Sin embargo, las diferencias entre los países fueron notorias. Mientras el 8 % de los encuestados en Alemania se reconocía feminista, en Suecia esa cifra llegó hasta el 40 %. Las personas no parecen rechazar el término feminismo porque estén en contra de la igualdad de género o porque crean que se ha logrado. El mismo estudio reveló que ocho de cada diez personas creía que los hombres y las mujeres deben ser tratados de igual manera en todos los aspectos, y muchos estaban de acuerdo en que el sexismo sigue siendo un gravísimo problema.

Este hecho muchas veces es alimentado por falacias antifeministas planteadas en discurso más fascista o de la ultra derecha. Frases como: “Las feministas son ‘feminazis’”,  “¿Por qué el movimiento se llama feminismo?”, “¿Por qué no pudo haberse elegido una palabra más igualitaria?”, “La biología hace diferentes a los hombres y mujeres, por lo tanto esto condiciona los roles sociales de ambos”, “El feminismo solo busca destruir a los hombres”, etc; son algunas de las frases del discurso antiderechos.

La Factoría conversó con Melissa Sánchez, Responsable del Area de Incidencia de Católicas por el Derecho a Decidir, para poder aclarar algunas ideas respecto al feminismo.

"En principio, los feminismos –porque son muchas corrientes (…) son más que nada un reconocimiento y una reivindicación de la lucha de las mujeres en general en la historia por, primero, se reconocidas como ciudadanas, luego, conforme ha ido pasando el tiempo, también una serie de reconocimientos de derechos e incluso, hoy por hoy de ciertas actitudes que podríamos calificar como ‘micromachismos’. Entonces, en el feminismo confluye una serie de corrientes al respecto que varía a diferentes grupos que viven una realidad”, explicó.

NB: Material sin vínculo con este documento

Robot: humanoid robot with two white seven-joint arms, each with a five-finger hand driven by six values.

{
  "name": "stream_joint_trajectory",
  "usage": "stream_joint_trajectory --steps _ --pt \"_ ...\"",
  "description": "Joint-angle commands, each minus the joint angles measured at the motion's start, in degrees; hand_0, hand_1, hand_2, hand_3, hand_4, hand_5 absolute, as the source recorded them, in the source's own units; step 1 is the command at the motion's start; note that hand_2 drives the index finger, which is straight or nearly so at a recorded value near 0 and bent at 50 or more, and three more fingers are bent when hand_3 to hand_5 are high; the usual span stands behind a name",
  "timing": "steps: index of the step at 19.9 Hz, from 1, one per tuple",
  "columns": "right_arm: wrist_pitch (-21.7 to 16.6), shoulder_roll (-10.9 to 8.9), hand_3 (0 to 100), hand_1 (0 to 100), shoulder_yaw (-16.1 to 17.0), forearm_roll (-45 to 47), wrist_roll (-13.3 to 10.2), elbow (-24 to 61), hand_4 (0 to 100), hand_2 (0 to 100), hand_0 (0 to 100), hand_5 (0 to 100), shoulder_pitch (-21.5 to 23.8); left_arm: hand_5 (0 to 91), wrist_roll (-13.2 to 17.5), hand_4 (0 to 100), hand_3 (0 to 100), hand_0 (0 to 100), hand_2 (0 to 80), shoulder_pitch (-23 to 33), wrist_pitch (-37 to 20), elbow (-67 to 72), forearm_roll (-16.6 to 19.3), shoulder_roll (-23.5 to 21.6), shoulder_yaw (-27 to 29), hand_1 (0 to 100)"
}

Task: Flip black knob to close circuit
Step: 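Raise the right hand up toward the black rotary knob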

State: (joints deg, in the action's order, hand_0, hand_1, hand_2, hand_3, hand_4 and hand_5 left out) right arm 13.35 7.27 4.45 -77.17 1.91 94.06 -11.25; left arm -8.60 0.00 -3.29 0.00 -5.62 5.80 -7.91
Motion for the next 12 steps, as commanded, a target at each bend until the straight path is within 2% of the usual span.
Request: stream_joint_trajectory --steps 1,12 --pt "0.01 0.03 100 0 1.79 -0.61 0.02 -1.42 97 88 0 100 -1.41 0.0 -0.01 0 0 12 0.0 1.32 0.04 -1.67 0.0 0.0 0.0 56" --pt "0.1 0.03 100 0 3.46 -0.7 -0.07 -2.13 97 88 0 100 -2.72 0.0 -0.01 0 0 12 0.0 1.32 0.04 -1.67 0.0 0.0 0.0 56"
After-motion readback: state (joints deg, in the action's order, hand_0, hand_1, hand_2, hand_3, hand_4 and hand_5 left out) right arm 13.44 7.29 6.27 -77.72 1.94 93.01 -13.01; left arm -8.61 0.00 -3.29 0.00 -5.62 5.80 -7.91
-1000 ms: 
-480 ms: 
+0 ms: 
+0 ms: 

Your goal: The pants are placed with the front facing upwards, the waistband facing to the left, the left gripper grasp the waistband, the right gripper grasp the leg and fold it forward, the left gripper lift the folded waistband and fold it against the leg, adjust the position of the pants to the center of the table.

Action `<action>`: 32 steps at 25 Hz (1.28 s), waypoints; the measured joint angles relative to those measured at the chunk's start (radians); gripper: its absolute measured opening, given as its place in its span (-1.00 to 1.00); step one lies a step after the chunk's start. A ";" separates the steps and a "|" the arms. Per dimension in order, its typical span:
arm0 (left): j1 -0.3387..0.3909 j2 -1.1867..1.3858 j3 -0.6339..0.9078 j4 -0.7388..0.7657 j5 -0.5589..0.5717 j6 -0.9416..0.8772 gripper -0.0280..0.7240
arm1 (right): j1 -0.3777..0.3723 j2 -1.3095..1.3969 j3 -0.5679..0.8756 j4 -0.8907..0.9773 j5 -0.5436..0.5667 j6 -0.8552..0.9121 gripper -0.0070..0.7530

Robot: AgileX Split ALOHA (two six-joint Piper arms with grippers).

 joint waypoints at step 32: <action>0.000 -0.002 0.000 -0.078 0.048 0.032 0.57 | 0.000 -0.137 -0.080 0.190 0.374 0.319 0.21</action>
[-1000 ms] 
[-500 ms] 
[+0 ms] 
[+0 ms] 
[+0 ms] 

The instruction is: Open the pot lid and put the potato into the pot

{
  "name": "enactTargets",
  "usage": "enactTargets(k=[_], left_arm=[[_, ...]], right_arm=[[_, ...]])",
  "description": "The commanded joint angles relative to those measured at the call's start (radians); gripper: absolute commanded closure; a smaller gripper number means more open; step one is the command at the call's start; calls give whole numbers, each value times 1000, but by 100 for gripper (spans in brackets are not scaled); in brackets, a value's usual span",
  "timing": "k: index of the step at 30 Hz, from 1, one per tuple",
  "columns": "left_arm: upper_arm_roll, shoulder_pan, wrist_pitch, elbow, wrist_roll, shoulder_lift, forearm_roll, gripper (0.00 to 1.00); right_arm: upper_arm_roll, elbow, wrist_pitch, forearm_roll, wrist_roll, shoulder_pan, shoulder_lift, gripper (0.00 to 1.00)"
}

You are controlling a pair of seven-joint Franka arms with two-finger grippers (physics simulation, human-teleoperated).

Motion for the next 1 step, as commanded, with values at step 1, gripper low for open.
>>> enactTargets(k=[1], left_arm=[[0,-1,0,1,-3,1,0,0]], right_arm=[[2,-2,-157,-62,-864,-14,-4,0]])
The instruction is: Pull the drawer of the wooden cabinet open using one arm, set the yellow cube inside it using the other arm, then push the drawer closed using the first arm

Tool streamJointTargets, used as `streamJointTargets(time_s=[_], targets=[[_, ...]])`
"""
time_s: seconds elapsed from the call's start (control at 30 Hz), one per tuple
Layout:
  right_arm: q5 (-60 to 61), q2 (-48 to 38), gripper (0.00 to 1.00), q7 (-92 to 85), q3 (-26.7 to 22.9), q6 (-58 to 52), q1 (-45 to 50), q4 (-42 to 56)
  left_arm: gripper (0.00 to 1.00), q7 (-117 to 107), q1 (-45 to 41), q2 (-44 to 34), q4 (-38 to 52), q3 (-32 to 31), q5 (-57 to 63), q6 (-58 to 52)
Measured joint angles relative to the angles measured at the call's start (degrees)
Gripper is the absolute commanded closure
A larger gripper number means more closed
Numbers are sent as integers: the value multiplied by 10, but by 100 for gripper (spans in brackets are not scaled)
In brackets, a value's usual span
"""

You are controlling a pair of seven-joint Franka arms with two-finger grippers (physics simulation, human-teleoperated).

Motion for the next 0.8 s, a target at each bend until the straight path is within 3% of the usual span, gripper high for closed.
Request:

Acerca de las falacias antifeministas que tienen como fin desbaratar esta lucha inagotable, comentó que principalmente es importante comprender la verdadera razón de ser del movimiento feminista, una vez comprendida, estas falacias irán cayéndose de una en una. “Creo que es importante identificar -de alguna forma- como estas ideas tienen un objetivo, más allá de desmentir una por una -que si es necesario e importante- de comprender las razones del porqué se difunden estas ideas, y tiene que ver con el hecho de aún existe un temor o aún una posición que intenta negar justamente el reconocimiento de las mujeres como ciudadanas, por tanto, sus derechos. En ese sentido, las ideas tienen esa intención, de repente no llamarle feminismo, sino que se llame ‘igualitarismo’ porque hay personas que se sienten discriminadas con el término pues general discusiones que, poco o nada, terminan contribuyendo a evidenciar la discriminación histórica por las que han pasado las mujeres”.

Por último, para Melissa Sánchez, el movimiento y difusión en redes sociales ha sido clave para que esta ideología siga promoviéndose en pro del reconocimiento universal de las mujeres. “Hoy por hoy, creo que la difusión sobre el feminismo y los diferentes colectivos que existen, organizaciones, instituciones, se ha multiplicado y eso que la información y el conocimiento sobre qué es el feminismo, o en todo caso, qué acciones está haciendo o qué banderas reivindicativas levanta, es mucho más fácil de llegar a las diferentes personas, cosa que anteriormente no ocurría, seguramente porque las redes nos conectan más y por ahí podría ser”, finalizó.

La lucha feminista continuará. Los tiempos que vivimos son cada vez más violentos y hechos inhumanos se vuelven cada vez más cotidianos en las planas de todos los medios. Por ello, es necesario el reconocimiento del rol importante y vital que cumplen millones de mujeres en el mundo y que, día a día, son inspiración para que impulso del movimiento feminista no decaiga.